Records supplied START
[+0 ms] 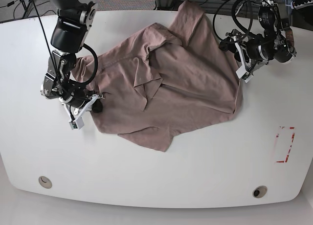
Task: Fold the T-shirt properly
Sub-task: 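Grasp the shirt edge with the left gripper, then lift the shirt with both grippers and pull it toward the robot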
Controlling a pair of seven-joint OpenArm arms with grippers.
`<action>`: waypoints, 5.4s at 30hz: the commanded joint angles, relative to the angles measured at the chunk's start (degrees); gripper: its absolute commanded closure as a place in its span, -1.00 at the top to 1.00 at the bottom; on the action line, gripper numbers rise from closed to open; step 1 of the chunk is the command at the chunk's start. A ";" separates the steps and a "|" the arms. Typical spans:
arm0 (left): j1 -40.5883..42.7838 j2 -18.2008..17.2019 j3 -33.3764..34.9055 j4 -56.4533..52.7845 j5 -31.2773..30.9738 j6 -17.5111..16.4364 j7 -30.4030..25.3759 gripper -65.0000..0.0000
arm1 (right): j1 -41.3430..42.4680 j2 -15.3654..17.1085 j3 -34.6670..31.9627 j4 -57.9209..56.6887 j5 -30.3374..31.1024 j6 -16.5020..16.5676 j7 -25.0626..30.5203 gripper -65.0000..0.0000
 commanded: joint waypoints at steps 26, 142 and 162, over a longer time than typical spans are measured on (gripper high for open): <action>-0.29 -3.04 -0.13 -0.23 4.28 -0.08 -0.53 -0.85 | 1.33 0.81 0.32 0.85 0.94 0.34 1.10 -0.91; -8.82 -9.81 -5.75 4.43 6.75 -0.08 -1.98 -1.00 | 1.51 4.59 0.32 12.28 1.55 0.34 -6.10 -0.91; -25.26 -15.18 -6.37 3.72 9.21 -0.08 -2.07 -1.00 | 6.17 5.12 -0.04 18.17 1.03 0.34 -7.77 -0.91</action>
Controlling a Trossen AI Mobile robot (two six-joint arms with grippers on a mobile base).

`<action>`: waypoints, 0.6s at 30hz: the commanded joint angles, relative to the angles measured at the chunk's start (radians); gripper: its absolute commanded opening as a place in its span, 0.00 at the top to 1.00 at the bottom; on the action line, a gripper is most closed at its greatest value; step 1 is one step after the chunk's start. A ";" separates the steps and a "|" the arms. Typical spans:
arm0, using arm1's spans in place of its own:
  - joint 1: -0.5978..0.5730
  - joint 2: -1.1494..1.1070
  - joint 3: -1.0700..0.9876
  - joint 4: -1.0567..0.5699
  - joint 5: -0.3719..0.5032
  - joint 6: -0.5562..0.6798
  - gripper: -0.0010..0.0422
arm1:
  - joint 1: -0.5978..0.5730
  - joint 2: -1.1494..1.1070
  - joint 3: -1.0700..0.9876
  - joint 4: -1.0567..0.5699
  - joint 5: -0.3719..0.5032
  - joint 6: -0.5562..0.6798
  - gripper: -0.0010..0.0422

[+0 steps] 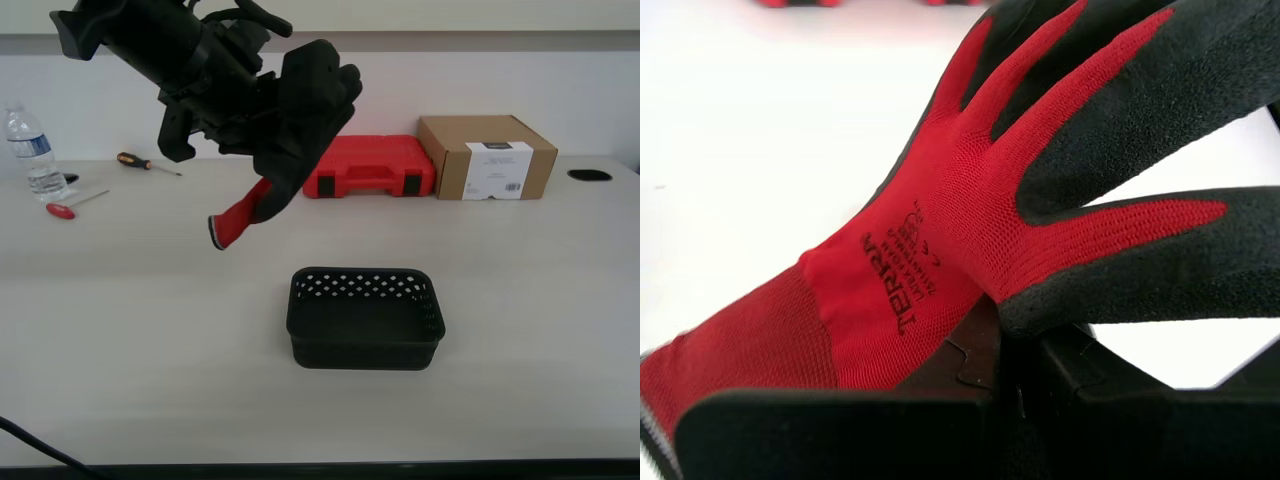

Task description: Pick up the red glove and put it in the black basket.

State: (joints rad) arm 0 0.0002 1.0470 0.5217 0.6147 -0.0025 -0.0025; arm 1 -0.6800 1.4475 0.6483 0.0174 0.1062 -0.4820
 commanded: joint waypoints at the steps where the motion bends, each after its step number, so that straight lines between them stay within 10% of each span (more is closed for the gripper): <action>1: 0.001 0.000 0.002 0.003 0.000 0.003 0.98 | -0.058 0.012 0.006 0.002 -0.010 -0.027 0.98; 18: 0.001 0.000 0.002 0.002 0.000 0.003 0.98 | -0.232 0.268 0.120 0.064 0.038 -0.042 0.96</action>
State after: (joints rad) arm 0 0.0002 1.0470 0.5217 0.6132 -0.0025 -0.0025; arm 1 -0.9123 1.7161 0.7670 0.0769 0.1413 -0.5270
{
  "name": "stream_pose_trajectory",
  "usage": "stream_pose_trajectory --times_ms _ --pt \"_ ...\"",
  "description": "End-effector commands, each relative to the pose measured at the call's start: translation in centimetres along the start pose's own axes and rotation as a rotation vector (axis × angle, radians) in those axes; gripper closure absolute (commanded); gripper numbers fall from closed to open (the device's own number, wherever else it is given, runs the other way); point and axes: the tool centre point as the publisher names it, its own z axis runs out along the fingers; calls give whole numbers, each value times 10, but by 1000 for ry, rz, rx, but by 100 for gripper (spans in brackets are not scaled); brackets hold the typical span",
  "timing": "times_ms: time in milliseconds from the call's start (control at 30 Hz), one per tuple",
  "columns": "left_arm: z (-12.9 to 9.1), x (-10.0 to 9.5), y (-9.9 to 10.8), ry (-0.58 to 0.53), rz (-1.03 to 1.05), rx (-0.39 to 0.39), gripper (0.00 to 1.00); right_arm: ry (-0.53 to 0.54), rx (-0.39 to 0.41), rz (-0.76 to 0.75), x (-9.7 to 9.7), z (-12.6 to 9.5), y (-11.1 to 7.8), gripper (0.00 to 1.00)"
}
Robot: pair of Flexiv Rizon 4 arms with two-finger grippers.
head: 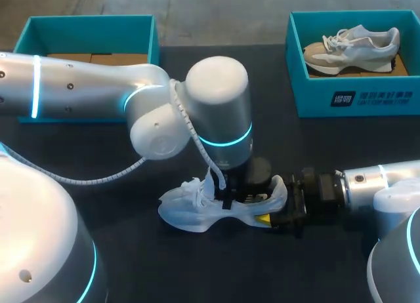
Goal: Take the shoe out of the shoebox, open the shoe tongue, remove and reinsert the insole, then place the shoe into the shoebox
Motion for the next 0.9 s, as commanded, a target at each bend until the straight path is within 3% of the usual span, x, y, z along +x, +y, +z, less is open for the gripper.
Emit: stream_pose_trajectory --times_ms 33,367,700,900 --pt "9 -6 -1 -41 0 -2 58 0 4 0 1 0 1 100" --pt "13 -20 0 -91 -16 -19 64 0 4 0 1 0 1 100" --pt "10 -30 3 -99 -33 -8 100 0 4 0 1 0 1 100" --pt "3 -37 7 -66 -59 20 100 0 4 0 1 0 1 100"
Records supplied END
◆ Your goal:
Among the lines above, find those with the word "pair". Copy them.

◆ Written solution:
Controlling a pair of seven-joint OpenArm arms with grippers.
Robot: pair of Flexiv Rizon 4 arms with two-finger grippers.

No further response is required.